Fix org permission API visibility checks for hidden members and private orgs (#36798)

routers/api/v1/org/org.go

@@ -135,7 +135,7 @@ func GetUserOrgsPermissions(ctx *context.APIContext) {
 
 	op := api.OrganizationPermissions{}
 
-	if !organization.HasOrgOrUserVisible(ctx, o, ctx.ContextUser) {
+	if !organization.HasOrgOrUserVisible(ctx, o, ctx.Doer) {
 		ctx.APIErrorNotFound("HasOrgOrUserVisible", nil)
 		return
 	}

tests/integration/api_user_org_perm_test.go

@@ -15,23 +15,34 @@ import (
 	"github.com/stretchr/testify/assert"
 )
 
+func TestPermissionsAPI(t *testing.T) {
+	defer tests.PrepareTestEnv(t)()
+
+	t.Run("TokenNeeded", testTokenNeeded)
+	t.Run("WithOwnerUser", testWithOwnerUser)

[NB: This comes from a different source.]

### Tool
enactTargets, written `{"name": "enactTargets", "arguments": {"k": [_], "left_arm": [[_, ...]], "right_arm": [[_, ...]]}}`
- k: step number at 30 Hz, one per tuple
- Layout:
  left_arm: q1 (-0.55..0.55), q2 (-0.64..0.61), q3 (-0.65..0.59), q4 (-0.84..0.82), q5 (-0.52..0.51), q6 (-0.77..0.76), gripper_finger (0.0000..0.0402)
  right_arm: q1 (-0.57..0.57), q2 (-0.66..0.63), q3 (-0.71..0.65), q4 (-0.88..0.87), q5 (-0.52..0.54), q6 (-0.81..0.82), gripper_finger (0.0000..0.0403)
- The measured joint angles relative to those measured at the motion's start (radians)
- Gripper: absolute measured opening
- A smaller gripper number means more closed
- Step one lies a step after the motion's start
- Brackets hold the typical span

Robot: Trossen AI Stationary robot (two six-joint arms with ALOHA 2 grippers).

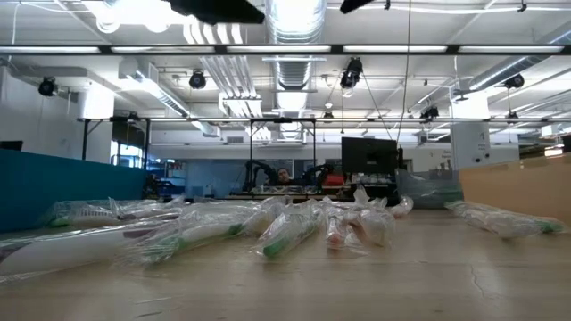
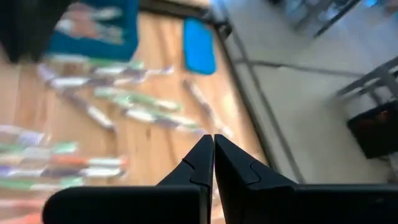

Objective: Pick & Place Toothbrushes
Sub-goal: Put the green toothbrush into the black bin

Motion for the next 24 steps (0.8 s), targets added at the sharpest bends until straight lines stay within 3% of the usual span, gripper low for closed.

+	t.Run("CanWriteUser", testCanWriteUser)
+	t.Run("AdminUser", testAdminUser)
+	t.Run("AdminCanNotCreateRepo", testAdminCanNotCreateRepo)

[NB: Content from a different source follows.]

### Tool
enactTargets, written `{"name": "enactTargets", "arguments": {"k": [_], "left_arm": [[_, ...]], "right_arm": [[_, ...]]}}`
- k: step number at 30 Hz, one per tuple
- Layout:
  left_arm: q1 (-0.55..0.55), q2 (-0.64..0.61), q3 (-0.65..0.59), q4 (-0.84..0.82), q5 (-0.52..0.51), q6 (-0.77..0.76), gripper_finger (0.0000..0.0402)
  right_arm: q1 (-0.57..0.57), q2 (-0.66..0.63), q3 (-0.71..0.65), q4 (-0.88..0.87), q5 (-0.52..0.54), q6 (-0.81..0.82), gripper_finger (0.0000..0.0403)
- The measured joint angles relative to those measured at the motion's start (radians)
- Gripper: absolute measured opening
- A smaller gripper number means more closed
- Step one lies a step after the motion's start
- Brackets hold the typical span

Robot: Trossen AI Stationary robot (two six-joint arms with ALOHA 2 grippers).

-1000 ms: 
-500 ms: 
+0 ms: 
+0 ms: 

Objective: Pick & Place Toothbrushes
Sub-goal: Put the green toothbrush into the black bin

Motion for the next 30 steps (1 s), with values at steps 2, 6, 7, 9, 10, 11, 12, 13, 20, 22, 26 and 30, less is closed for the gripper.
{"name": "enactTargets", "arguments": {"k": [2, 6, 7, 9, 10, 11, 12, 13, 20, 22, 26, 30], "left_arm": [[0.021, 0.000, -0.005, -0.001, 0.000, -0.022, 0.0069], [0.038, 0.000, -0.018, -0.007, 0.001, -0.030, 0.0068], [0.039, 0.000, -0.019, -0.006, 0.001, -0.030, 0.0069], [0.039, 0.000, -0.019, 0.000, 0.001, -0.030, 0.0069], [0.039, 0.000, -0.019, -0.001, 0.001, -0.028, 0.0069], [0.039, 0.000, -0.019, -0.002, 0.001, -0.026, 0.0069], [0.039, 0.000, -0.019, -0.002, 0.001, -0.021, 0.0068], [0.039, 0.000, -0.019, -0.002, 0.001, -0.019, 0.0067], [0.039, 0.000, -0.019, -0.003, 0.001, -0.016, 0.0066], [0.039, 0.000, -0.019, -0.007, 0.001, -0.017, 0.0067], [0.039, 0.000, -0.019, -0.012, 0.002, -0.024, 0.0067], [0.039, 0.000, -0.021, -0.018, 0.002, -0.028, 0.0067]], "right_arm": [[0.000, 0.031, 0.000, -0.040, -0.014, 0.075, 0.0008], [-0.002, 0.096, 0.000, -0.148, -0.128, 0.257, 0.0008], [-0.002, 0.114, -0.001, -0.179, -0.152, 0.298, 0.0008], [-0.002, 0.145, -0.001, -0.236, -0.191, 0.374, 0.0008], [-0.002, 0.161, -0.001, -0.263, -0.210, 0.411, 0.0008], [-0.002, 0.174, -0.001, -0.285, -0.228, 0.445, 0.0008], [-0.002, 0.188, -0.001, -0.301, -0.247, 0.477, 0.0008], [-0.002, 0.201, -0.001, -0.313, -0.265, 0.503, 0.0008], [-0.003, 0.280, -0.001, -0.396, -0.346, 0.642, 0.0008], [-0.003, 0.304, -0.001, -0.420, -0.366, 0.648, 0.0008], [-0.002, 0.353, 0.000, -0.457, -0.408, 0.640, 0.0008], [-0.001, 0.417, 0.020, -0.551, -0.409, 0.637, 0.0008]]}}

+	t.Run("CanReadUser", testCanReadUser)
+	t.Run("UnknownUser", testUnknownUser)
+	t.Run("UnknownOrganization", testUnknownOrganization)

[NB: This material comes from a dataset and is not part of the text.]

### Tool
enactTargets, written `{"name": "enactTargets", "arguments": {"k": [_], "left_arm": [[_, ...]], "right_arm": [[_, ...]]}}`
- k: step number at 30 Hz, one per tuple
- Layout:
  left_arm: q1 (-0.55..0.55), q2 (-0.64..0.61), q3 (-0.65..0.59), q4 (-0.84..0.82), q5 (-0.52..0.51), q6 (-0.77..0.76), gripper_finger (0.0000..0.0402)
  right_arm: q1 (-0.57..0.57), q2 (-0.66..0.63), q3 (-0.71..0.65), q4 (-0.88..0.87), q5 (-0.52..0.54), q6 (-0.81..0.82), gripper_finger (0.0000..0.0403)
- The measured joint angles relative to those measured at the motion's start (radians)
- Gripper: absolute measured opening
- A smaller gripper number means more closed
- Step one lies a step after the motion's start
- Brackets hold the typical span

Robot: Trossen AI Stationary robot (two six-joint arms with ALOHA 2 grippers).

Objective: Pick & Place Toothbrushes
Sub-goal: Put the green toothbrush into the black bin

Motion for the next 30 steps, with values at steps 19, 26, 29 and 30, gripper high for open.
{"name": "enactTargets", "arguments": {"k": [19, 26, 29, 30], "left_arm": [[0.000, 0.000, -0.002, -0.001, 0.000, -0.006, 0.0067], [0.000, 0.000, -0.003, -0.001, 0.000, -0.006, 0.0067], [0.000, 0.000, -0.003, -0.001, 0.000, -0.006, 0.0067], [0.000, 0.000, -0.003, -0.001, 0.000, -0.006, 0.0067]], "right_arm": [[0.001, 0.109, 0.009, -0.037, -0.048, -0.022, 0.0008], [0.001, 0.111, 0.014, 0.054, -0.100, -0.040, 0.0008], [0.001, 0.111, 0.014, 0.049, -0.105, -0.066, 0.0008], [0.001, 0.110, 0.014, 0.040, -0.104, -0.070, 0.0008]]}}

+	t.Run("HiddenMemberPermissionsForbidden", testHiddenMemberPermissionsForbidden)
+	t.Run("PrivateOrgPermissionsNotFound", testPrivateOrgPermissionsNotFound)
+}
+
 type apiUserOrgPermTestCase struct {
 	LoginUser                       string
 	User                            string
 	Organization                    string
 	ExpectedOrganizationPermissions api.OrganizationPermissions
 }
 
-func TestTokenNeeded(t *testing.T) {
-	defer tests.PrepareTestEnv(t)()
-
+func testTokenNeeded(t *testing.T) {
 	req := NewRequest(t, "GET", "/api/v1/users/user1/orgs/org6/permissions")
 	MakeRequest(t, req, http.StatusUnauthorized)
 }
 
 func sampleTest(t *testing.T, auoptc apiUserOrgPermTestCase) {
-	defer tests.PrepareTestEnv(t)()
-
 	session := loginUser(t, auoptc.LoginUser)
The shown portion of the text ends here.